Tenho acompanhado de perto o desenvolvimento do Ethereum, e honestamente, há uma pessoa cujo trabalho a maioria das pessoas não aprecia muito - Tim Beiko. Não porque ele tente se esconder, mas porque os melhores coordenadores são aqueles que você nem percebe até que algo dê errado.



Então, aqui está o negócio sobre Tim Beiko - ele é basicamente a pessoa que garante que todos os desenvolvedores principais ao redor do mundo possam realmente trabalhar juntos em atualizações de protocolo. Parece simples, certo? Não é. Imagine tentar fazer centenas de desenvolvedores de equipes diferentes concordarem com mudanças técnicas que afetam bilhões de dólares. Esse é o trabalho.

A história dele é interessante porque não começou com uma típica história de origem cripto. Ele estudou no Canadá, fez estágio no Google, trabalhou com IA na Element AI. Uma trajetória de carreira tecnológica bastante normal. Mas então ele deu o salto para o Ethereum, começando na ConsenSys em 2018 como gerente de produto em trabalhos do protocolo principal. E, aparentemente, ele gostou - a maioria das pessoas fica exausta após algumas chamadas de desenvolvedores, mas ele se aprofundou mais nisso.
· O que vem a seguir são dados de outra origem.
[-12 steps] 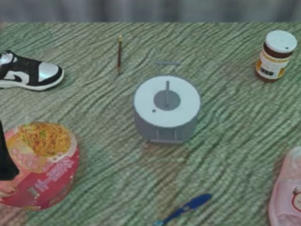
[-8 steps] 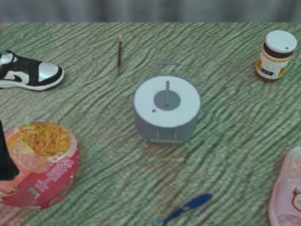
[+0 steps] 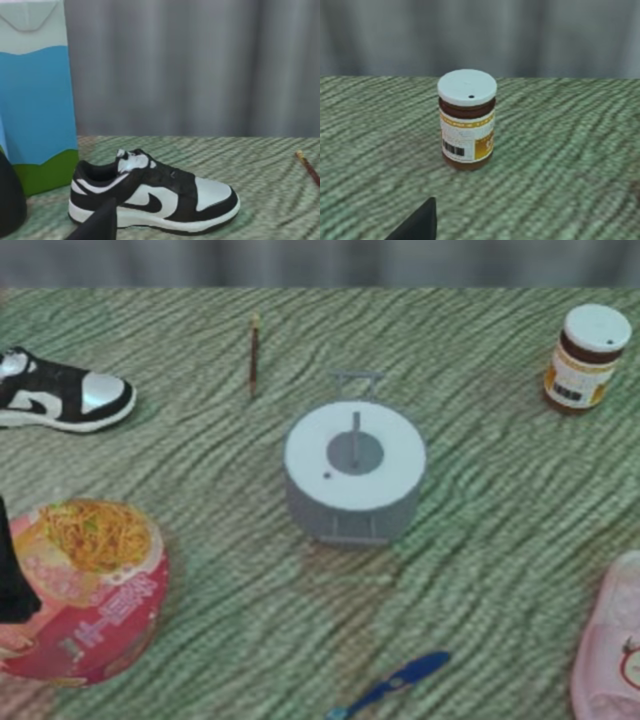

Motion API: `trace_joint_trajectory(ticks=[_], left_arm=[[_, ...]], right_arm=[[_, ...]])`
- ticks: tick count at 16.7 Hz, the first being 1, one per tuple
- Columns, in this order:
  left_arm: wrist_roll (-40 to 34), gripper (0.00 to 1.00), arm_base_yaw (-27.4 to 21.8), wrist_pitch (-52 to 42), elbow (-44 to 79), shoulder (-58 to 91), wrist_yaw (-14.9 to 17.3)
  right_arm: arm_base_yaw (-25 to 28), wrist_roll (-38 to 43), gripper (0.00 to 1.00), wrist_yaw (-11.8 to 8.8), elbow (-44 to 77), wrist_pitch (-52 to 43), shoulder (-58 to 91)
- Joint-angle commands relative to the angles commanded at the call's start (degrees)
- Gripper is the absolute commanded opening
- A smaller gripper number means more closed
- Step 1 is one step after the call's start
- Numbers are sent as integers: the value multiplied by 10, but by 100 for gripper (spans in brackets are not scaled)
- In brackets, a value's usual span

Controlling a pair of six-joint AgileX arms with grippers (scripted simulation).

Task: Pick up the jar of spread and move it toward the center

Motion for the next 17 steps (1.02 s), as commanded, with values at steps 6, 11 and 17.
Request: trace_joint_trajectory(ticks=[6, 11, 17], left_arm=[[0, 100, 0, 0, 0, 0, 0], [0, 100, 0, 0, 0, 0, 0], [0, 100, 0, 0, 0, 0, 0]], right_arm=[[4, -6, 100, 7, 266, -179, 295], [9, -11, 100, 9, 528, -346, 589], [16, -20, 100, 5, 864, -529, 933]])
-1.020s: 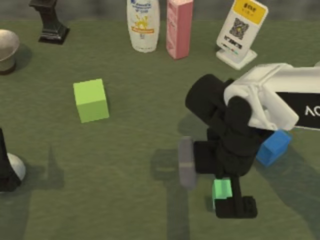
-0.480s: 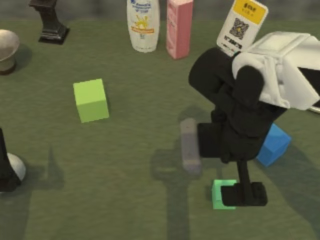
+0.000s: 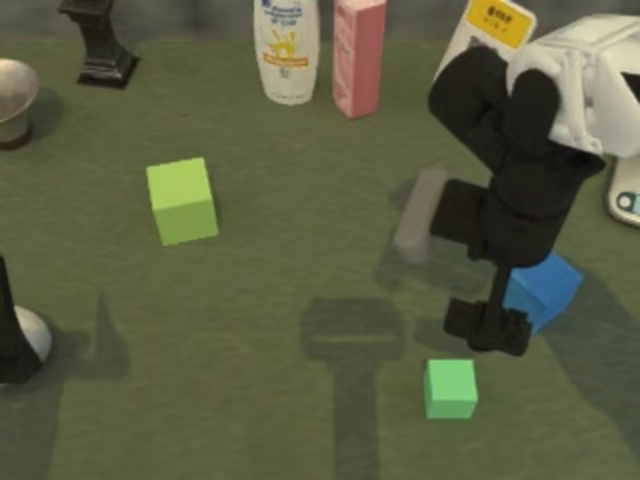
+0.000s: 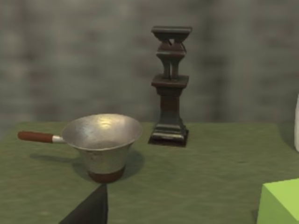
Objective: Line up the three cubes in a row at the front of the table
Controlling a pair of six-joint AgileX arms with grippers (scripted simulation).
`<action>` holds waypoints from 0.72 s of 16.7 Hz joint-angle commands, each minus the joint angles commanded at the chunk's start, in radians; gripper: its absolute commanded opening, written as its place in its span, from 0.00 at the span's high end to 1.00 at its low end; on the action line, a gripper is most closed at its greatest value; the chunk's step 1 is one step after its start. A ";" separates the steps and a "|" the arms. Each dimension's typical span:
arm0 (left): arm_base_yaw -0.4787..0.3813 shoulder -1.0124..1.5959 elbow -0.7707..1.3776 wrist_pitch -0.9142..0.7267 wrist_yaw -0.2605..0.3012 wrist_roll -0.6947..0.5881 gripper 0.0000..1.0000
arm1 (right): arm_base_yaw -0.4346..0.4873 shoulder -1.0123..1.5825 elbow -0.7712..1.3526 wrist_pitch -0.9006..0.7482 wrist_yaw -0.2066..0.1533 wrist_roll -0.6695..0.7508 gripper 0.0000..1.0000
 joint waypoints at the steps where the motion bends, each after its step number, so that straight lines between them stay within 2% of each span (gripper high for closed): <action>1: 0.000 0.000 0.000 0.000 0.000 0.000 0.00 | -0.040 0.018 0.018 -0.005 0.002 0.066 0.00; 4: 0.000 0.000 0.000 0.000 0.000 0.000 0.00 | -0.151 0.066 0.070 -0.015 0.010 0.228 0.00; 6: 0.000 0.000 0.000 0.000 0.000 0.000 0.00 | -0.202 0.083 0.094 -0.017 0.013 0.286 0.00; 12: 0.000 0.000 0.000 0.000 0.000 0.000 0.00 | -0.213 0.084 0.095 -0.012 0.014 0.300 0.00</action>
Eventualmente, chegou à Fundação Ethereum.

O que Tim Beiko realmente faz no dia a dia é conduzir essas reuniões de Todos os Desenvolvedores Principais, onde os desenvolvedores debatem e às vezes discutem sobre para onde o protocolo deve ir. Mas aqui está o que o torna valioso - ele não toma as decisões, ele mantém o ritmo. Ele é quem garante que as conversas realmente avancem e que a complexidade técnica seja comunicada às pessoas fora da comunidade de desenvolvedores principais.
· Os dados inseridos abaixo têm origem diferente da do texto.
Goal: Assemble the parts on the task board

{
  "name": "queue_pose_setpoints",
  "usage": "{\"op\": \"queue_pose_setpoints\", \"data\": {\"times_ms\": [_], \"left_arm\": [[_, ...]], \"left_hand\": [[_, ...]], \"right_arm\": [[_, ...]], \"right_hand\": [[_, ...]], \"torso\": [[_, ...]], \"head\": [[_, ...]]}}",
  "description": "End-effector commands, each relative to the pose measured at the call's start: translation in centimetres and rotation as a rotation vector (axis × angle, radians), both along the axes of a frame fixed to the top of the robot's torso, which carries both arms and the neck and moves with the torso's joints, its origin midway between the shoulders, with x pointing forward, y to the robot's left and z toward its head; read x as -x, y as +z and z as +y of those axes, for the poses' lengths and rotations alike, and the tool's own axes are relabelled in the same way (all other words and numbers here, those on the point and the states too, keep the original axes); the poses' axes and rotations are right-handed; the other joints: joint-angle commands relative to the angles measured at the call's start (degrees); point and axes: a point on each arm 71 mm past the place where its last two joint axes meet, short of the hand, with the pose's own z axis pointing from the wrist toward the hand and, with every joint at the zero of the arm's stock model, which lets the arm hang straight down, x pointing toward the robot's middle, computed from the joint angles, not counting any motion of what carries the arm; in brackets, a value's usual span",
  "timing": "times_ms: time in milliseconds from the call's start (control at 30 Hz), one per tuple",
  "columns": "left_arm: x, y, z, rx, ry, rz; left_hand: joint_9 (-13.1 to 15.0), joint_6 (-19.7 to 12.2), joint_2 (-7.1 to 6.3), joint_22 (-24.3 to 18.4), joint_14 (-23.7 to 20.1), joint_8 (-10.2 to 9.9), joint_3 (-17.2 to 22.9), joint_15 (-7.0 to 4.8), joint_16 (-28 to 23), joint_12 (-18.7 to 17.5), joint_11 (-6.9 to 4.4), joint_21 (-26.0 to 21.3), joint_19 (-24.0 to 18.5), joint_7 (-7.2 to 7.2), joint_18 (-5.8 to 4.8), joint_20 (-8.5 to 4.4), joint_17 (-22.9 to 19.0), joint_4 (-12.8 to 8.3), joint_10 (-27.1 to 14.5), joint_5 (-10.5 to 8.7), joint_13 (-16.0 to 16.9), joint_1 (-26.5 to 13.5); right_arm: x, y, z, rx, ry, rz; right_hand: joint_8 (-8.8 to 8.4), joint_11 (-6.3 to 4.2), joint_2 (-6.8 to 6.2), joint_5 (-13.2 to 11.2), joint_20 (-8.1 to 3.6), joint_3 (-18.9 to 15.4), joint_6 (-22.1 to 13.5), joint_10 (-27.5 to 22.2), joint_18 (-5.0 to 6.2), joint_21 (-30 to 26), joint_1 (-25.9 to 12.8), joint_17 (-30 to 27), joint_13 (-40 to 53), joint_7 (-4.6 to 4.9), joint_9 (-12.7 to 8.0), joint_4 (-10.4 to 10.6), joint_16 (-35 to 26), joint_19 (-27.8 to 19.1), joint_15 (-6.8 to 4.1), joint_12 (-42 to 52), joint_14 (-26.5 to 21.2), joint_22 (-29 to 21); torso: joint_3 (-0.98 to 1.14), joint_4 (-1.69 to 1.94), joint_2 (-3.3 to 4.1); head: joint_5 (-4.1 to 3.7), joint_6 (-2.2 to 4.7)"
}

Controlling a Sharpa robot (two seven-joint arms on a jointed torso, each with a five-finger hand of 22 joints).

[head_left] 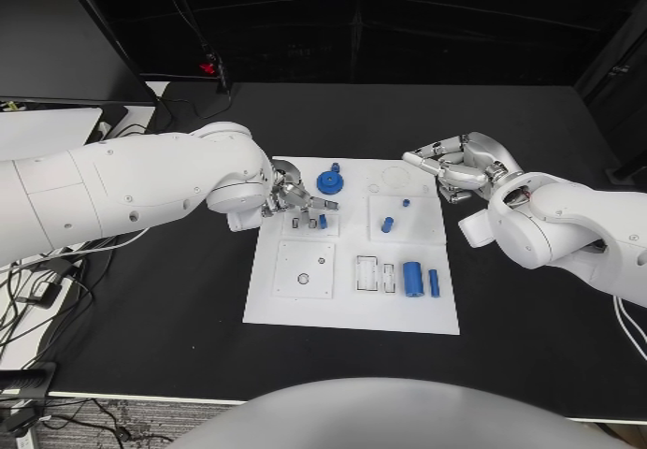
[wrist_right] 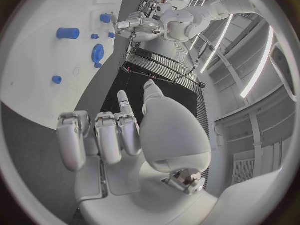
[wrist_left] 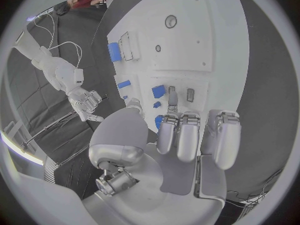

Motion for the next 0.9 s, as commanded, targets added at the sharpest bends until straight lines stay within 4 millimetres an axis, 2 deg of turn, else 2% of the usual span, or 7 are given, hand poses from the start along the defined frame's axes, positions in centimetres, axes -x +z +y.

A The Merge foi provavelmente o maior teste. Mover o Ethereum de prova de trabalho para prova de participação não foi apenas uma correção - foi uma reestruturação de toda a fundação da rede. E Tim Beiko coordenou toda essa mudança. Mais recentemente, você tem a atualização Pectra com mudanças como EIP-7702 para carteiras inteligentes, aumento da capacidade de blobs para soluções Layer 2, e melhorias nos validadores. Esse é o tipo de coisa que ele tem impulsionado.

Uma parte interessante é que ele também tem sido bastante vocal sobre princípios de rede. Quando houve chamadas para reverter transações após um hack em uma exchange no início deste ano, Tim Beiko basicamente disse não - apontando que já passamos da era DAO e que a estabilidade da rede importa mais do que reverter a história. Essa postura baseada em princípios é rara.

A Fundação Ethereum reestruturou suas equipes de pesquisa e desenvolvimento, e Tim Beiko foi confiado para liderar a seção de desenvolvimento Layer 1. Trabalhando com pessoas como Ansgar Dietrichs em questões de Layer 2 e outros responsáveis pela experiência do usuário.

Honestamente, se o Ethereum é um navio navegando por águas turbulentas, Tim Beiko é o navegador. Não o capitão, não o engenheiro, mas aquele que garante que todos saibam para onde estão indo e como chegar lá. Esse é o tipo de trabalho que mantém os protocolos estáveis a longo prazo.